* Action item
Every line in the listing below from the one with "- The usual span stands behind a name" through the one with "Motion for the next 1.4" is to be reproduced exactly, both ends included; leave out the rest.

* Given records

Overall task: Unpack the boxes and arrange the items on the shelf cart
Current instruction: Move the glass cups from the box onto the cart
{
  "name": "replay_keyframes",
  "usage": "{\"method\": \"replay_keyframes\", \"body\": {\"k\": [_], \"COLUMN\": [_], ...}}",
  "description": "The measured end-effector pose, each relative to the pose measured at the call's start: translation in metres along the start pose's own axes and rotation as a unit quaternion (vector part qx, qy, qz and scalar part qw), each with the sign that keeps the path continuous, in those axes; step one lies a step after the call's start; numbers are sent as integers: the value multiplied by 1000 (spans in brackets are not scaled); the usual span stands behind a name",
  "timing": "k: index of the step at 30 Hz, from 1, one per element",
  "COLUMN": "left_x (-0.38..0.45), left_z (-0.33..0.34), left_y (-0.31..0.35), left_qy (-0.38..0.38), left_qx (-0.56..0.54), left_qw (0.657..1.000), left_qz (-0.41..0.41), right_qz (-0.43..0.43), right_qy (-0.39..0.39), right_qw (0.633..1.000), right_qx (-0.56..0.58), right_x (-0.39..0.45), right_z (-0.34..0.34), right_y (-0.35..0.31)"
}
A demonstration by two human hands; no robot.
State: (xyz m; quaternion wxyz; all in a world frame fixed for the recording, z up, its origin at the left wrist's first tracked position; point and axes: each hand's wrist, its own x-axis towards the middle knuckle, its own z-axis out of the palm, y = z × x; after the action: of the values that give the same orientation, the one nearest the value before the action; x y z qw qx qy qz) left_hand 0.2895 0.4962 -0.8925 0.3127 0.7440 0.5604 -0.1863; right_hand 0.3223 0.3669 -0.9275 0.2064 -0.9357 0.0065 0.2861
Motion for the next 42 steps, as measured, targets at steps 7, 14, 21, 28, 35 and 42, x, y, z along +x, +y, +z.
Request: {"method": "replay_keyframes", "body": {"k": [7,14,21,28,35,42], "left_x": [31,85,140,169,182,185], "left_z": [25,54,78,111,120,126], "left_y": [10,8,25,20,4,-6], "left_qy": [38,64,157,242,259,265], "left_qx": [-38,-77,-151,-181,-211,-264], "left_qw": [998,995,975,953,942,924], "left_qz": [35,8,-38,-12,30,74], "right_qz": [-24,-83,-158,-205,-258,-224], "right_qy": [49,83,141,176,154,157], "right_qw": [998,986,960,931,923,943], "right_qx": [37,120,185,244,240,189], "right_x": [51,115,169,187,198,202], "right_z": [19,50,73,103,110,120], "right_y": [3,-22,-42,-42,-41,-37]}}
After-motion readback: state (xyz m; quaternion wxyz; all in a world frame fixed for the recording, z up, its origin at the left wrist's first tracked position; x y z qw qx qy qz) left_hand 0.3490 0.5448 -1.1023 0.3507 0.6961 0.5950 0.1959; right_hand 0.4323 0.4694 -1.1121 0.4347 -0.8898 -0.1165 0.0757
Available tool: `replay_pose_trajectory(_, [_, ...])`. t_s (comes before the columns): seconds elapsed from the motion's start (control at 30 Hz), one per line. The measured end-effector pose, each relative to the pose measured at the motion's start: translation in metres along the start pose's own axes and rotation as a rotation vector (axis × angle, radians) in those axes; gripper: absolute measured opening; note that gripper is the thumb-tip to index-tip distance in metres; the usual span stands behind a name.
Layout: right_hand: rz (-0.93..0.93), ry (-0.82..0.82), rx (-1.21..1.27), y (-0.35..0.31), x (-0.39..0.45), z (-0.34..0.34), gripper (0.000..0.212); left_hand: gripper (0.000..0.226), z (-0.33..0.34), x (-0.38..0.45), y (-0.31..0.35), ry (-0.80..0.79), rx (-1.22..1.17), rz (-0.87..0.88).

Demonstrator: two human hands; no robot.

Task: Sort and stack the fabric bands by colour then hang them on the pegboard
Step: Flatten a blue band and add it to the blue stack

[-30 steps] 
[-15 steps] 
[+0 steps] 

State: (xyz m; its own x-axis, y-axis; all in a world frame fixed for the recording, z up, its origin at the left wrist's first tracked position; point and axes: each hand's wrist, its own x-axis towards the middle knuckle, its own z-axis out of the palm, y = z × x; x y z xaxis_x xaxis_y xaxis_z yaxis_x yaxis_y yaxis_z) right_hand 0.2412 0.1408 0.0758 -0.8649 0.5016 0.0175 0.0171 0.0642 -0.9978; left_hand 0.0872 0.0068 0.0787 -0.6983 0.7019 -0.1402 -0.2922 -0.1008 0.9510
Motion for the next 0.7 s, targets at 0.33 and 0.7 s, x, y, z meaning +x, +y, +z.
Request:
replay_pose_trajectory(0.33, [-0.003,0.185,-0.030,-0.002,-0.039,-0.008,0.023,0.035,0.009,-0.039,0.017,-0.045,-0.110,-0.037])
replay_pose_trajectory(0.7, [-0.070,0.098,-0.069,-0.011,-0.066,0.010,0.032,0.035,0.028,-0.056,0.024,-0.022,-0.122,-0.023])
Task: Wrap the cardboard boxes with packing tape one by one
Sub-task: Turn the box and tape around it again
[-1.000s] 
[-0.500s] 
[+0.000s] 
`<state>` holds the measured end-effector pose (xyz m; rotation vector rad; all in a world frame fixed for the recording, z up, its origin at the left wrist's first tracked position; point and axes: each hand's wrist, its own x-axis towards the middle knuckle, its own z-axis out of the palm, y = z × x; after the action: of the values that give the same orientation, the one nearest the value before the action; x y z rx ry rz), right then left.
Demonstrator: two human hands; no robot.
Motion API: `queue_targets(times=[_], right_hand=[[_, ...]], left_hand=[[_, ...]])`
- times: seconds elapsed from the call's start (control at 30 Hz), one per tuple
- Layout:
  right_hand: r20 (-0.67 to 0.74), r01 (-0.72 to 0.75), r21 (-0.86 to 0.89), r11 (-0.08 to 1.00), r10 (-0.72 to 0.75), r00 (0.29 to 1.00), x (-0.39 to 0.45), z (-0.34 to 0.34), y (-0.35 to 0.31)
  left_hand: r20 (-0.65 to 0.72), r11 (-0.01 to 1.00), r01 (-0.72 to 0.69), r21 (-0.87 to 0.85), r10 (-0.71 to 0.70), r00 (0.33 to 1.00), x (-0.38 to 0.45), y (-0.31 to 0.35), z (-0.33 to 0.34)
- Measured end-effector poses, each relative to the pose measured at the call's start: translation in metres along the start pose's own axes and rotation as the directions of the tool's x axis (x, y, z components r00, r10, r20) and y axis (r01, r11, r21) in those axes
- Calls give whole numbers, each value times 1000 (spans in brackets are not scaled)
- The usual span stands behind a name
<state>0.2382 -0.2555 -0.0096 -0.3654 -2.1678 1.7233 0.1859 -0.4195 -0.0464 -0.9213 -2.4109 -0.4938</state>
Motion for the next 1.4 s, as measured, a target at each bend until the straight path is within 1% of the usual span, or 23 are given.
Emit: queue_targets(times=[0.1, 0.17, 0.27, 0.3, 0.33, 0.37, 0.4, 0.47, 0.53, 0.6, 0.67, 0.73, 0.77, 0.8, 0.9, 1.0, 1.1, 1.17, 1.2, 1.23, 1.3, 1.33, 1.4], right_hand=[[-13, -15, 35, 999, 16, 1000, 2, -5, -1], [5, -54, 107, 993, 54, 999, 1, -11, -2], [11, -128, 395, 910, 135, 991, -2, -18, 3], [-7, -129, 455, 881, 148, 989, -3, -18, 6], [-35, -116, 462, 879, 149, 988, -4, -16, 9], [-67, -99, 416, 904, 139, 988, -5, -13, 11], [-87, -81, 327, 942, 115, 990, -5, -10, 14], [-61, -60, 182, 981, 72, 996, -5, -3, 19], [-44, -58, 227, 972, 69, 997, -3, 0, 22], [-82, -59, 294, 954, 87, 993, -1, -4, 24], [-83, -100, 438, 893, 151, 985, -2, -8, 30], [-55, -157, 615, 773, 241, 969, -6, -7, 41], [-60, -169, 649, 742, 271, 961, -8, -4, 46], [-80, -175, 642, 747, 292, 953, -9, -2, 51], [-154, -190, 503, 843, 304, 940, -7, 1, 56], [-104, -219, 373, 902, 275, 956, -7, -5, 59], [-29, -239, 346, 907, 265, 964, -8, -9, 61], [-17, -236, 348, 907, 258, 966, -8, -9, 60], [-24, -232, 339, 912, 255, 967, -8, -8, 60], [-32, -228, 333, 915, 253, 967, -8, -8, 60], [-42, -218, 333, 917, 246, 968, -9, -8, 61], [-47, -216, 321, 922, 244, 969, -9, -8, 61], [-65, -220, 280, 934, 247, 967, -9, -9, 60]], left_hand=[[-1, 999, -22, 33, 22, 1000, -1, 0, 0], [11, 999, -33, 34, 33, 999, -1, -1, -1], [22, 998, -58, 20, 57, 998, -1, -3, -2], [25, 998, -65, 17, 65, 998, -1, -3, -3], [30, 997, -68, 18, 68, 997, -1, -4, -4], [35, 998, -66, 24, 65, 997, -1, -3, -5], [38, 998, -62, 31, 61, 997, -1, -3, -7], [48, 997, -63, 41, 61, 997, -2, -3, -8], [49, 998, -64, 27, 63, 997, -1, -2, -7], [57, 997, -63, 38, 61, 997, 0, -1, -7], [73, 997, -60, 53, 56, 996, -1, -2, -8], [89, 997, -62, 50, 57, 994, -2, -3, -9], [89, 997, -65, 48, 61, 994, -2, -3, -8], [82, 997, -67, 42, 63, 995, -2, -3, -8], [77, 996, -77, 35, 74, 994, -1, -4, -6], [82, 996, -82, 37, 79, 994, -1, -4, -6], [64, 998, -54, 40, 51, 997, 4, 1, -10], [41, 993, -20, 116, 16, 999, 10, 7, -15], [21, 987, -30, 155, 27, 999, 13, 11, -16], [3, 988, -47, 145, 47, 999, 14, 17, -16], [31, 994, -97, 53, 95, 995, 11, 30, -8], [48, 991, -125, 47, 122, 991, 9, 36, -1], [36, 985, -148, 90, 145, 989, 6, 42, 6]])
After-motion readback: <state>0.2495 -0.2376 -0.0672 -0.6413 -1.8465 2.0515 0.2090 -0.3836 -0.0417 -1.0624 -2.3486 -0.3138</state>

* Answer box
- The usual span stands behind a name
<state>0.2382 -0.2555 -0.0096 -0.3654 -2.1678 1.7233 0.1859 -0.4195 -0.0464 -0.9213 -2.4109 -0.4938</state>
Motion for the next 1.4 s, as measured, a target at each bend until the straight path is within 1% of the usual span, or 23 are given.

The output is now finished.